> EXERCISE AIM
Your job here is to restate every record exactly, pictures excluded.

== Segment start ==

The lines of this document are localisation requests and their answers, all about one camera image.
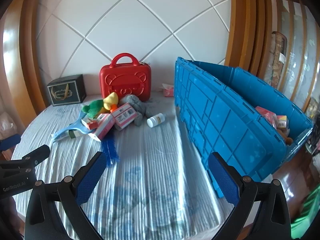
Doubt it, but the green cloth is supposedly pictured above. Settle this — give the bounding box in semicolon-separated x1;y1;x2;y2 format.
291;187;320;240

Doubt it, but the red bear suitcase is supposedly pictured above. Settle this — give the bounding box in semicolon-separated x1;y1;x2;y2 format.
99;53;151;103

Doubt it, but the yellow and pink box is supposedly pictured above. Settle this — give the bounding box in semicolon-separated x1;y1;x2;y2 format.
274;115;289;130

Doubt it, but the green frog plush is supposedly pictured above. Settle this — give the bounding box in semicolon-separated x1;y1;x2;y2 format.
82;99;108;119

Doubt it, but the wooden bed frame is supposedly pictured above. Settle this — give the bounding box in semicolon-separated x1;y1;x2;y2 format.
0;0;278;115

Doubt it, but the small red white box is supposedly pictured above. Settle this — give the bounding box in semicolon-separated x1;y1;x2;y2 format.
81;117;99;130

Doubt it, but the frosted glass door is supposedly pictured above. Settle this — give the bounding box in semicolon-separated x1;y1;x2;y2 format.
274;0;320;110

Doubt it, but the pink and white carton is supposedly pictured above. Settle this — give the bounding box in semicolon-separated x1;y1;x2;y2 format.
88;113;115;140

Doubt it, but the brown plush toy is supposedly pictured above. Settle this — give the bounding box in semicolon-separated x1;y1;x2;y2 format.
276;129;294;145

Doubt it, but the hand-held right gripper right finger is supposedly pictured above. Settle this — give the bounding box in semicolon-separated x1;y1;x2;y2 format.
208;152;292;240

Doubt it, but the black gift box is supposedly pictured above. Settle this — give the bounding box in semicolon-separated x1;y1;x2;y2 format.
47;74;87;106

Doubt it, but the grey plush toy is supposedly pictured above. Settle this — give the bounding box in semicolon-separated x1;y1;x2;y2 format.
119;94;157;127

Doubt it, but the pink box with white label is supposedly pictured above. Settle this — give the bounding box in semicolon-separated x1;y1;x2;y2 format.
111;103;137;130

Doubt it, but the rolled patterned fabric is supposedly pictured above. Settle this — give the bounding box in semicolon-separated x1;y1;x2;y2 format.
265;31;288;87

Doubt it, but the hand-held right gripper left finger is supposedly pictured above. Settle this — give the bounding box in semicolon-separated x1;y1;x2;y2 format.
24;151;108;240

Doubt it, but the blue plastic crate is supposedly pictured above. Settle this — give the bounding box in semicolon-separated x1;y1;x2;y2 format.
174;56;314;199

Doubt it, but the light blue boomerang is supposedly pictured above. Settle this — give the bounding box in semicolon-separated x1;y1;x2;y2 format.
51;110;92;143

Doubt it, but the blue feather brush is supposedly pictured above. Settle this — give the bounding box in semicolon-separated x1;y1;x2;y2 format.
101;134;120;167

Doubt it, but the yellow duck plush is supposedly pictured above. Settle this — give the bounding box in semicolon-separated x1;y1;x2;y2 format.
103;92;119;113

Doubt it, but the pink tissue pack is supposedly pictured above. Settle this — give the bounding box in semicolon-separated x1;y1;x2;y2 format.
162;84;175;97

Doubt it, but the white pill bottle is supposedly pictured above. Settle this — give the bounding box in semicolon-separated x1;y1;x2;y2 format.
147;113;166;128

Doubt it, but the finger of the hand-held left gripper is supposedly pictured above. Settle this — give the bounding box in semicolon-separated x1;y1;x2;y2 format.
22;144;50;173
0;134;22;152

== Segment end ==

> WRITTEN SOLUTION
The lines of this document are localisation requests and their answers, all about one camera image.
Doubt it, but the green cloth is supposedly pictured above. Settle this — give the bounding box in semicolon-separated x1;y1;x2;y2 format.
291;187;320;240

Doubt it, but the red bear suitcase is supposedly pictured above. Settle this — give the bounding box in semicolon-separated x1;y1;x2;y2 format.
99;53;151;103

Doubt it, but the yellow and pink box is supposedly pictured above. Settle this — give the bounding box in semicolon-separated x1;y1;x2;y2 format.
274;115;289;130

Doubt it, but the green frog plush is supposedly pictured above. Settle this — give the bounding box in semicolon-separated x1;y1;x2;y2 format.
82;99;108;119

Doubt it, but the wooden bed frame is supposedly pictured above. Settle this — give the bounding box in semicolon-separated x1;y1;x2;y2 format.
0;0;278;115

Doubt it, but the small red white box is supposedly pictured above. Settle this — give the bounding box in semicolon-separated x1;y1;x2;y2 format.
81;117;99;130

Doubt it, but the frosted glass door is supposedly pictured above. Settle this — give the bounding box in semicolon-separated x1;y1;x2;y2 format.
274;0;320;110

Doubt it, but the pink and white carton is supposedly pictured above. Settle this — give the bounding box in semicolon-separated x1;y1;x2;y2 format.
88;113;115;140

Doubt it, but the brown plush toy is supposedly pictured above. Settle this — give the bounding box in semicolon-separated x1;y1;x2;y2 format.
276;129;294;145

Doubt it, but the hand-held right gripper right finger is supposedly pictured above. Settle this — give the bounding box in semicolon-separated x1;y1;x2;y2 format.
208;152;292;240

Doubt it, but the black gift box is supposedly pictured above. Settle this — give the bounding box in semicolon-separated x1;y1;x2;y2 format.
47;74;87;106

Doubt it, but the grey plush toy is supposedly pictured above. Settle this — give the bounding box in semicolon-separated x1;y1;x2;y2 format.
119;94;157;127

Doubt it, but the pink box with white label is supposedly pictured above. Settle this — give the bounding box in semicolon-separated x1;y1;x2;y2 format.
111;103;137;130

Doubt it, but the rolled patterned fabric is supposedly pictured above. Settle this — give the bounding box in semicolon-separated x1;y1;x2;y2 format.
265;31;288;87

Doubt it, but the hand-held right gripper left finger is supposedly pictured above. Settle this — give the bounding box in semicolon-separated x1;y1;x2;y2 format.
24;151;108;240

Doubt it, but the blue plastic crate is supposedly pictured above. Settle this — give the bounding box in semicolon-separated x1;y1;x2;y2 format.
174;56;314;199

Doubt it, but the light blue boomerang is supposedly pictured above. Settle this — give the bounding box in semicolon-separated x1;y1;x2;y2 format.
51;110;92;143

Doubt it, but the blue feather brush is supposedly pictured above. Settle this — give the bounding box in semicolon-separated x1;y1;x2;y2 format.
101;134;120;167

Doubt it, but the yellow duck plush is supposedly pictured above. Settle this — give the bounding box in semicolon-separated x1;y1;x2;y2 format.
103;92;119;113

Doubt it, but the pink tissue pack is supposedly pictured above. Settle this — give the bounding box in semicolon-separated x1;y1;x2;y2 format.
162;84;175;97

Doubt it, but the white pill bottle is supposedly pictured above. Settle this — give the bounding box in semicolon-separated x1;y1;x2;y2 format.
147;113;166;128

Doubt it, but the finger of the hand-held left gripper is supposedly pictured above. Settle this — give the bounding box in semicolon-separated x1;y1;x2;y2 format.
22;144;50;173
0;134;22;152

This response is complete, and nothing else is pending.